7.11.20

Nunca mais

Sabes que estás ziguezagueando no labirinto, mas não sabes qual é o labirinto. Tempo e memória são dois enigmas diferentes, dois caminhos distintos. Perdes-te, saltas paredes, passas de um para o outro como se jogasses à macaca. Boa analogia, a sorte é macaca, deixa-te pendurado nas áleas do acaso, não sabes se estás hoje ou a reviver qualquer coisa de que te lembras tão fortemente que te parece que é agora, esta bolha é mesmo uma bolha ou é um quisto, posso rebentá-la ou preciso de o extrair, extrair-me dele, dela, de tudo o que me ficou do que me lembro, não sei se me lembro do que foi se do que é, será, era tão bom quando não tinhas memória, nem tempo, só futuro, compartimento especial do passado, queres dizer comportamento?, não, sim, não sei, não me lembro, amanhã a macaca muda de solo e eu de tempo. Sinto-me como um relógio de sol em dia de mudança de hora. Deixa-me lembrar-te que os teus labirintos não são feitos de horas, mas sim de vidas. Qual a relação de causalidade entre elas? Entre a de agora e a próxima? Uma gesta a seguinte, como se de um feto ainda não sabes a cor dos olhos? Labirintos. Foi lá que tudo começou: tu imóvel e os "muros" faziam-se e desfaziam-se à tua volta. Assim aprendeste a deslocar-te no tempo. Abúlico. És um abúlico equivocado, enganaste-te de pele e vês-te hiper-activo. És tudo e o seu contrário. Tudo se desloca à tua volta e um estranho mecanismo faz-te pensar que és tu a causa desse movimento. Movimento peristáltico? Quem, tu ou o que te envolve? O quisto ou a bolha? Sais de uma e entras no outro, o outro evolui para bolha, perdes-te, não sabes onde estás, sentes-te como aqueles aviadores que sem horizonte não sabem se têm a cabeça para baixo ou para cima. Como os mergulhadores, de resto, às vezes não sabem se descem se sobem.
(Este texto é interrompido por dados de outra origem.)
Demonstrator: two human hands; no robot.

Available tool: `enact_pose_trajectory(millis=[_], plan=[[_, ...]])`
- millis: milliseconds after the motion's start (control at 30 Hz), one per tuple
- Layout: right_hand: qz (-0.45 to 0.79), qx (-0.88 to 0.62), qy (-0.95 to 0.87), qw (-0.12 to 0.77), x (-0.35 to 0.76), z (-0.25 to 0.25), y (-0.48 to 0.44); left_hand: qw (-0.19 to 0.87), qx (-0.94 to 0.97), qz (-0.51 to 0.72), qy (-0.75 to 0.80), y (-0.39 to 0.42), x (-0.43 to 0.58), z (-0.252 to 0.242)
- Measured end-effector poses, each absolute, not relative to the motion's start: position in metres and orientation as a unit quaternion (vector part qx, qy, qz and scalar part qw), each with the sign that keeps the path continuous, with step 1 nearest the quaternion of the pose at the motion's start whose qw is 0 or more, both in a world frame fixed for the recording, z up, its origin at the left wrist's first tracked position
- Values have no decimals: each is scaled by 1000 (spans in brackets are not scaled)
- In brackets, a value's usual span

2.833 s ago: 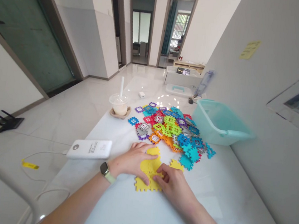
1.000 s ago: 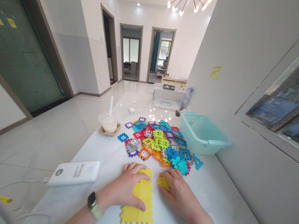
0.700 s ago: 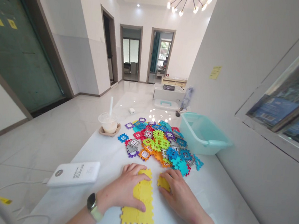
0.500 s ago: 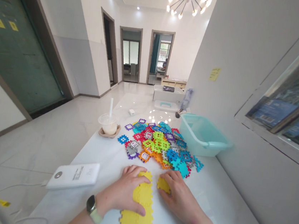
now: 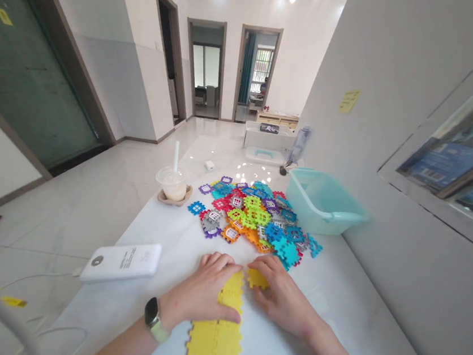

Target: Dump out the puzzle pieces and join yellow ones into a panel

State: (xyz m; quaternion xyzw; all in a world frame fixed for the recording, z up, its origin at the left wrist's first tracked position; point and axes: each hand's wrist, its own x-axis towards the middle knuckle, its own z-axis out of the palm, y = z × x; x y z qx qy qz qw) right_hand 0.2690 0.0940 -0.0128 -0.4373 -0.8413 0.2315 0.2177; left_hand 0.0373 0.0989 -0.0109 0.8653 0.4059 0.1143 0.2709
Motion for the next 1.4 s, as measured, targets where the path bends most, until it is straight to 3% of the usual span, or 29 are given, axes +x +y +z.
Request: enact_pose_trajectory(millis=[233,667,1400], plan=[[211,-433,-849,217,275,-15,98,241,861,129,428,98,42,-18],[282,-404,-848,195,269,-19,94,240,852,151,440,98,45,-21],[235,-382,-883,138,263,-4,93,266,843,162,438,96,44,-19]])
Com oxigénio não se pode descer a mais de oito metros, conhecimento este que te parece bastante útil, cultura geral, far-te-ia sem dúvida ganhar um queijo no próximo natal familiar, caso ainda tivesses natais, jantares, família. Não tens nada disso: tens um deserto no qual entrevês sombras que se aproximam e te acolhem, te recebem, te dizem: estás sozinho mas não te enganes, estamos ao teu lado, do teu lado, sombras familiares, temporais, sombras do passado mas amanhã ainda cá estaremos, basta fechares os olhos para não nos veres mais, nunca mais e nesse dia não te deixaremos, nunca mais.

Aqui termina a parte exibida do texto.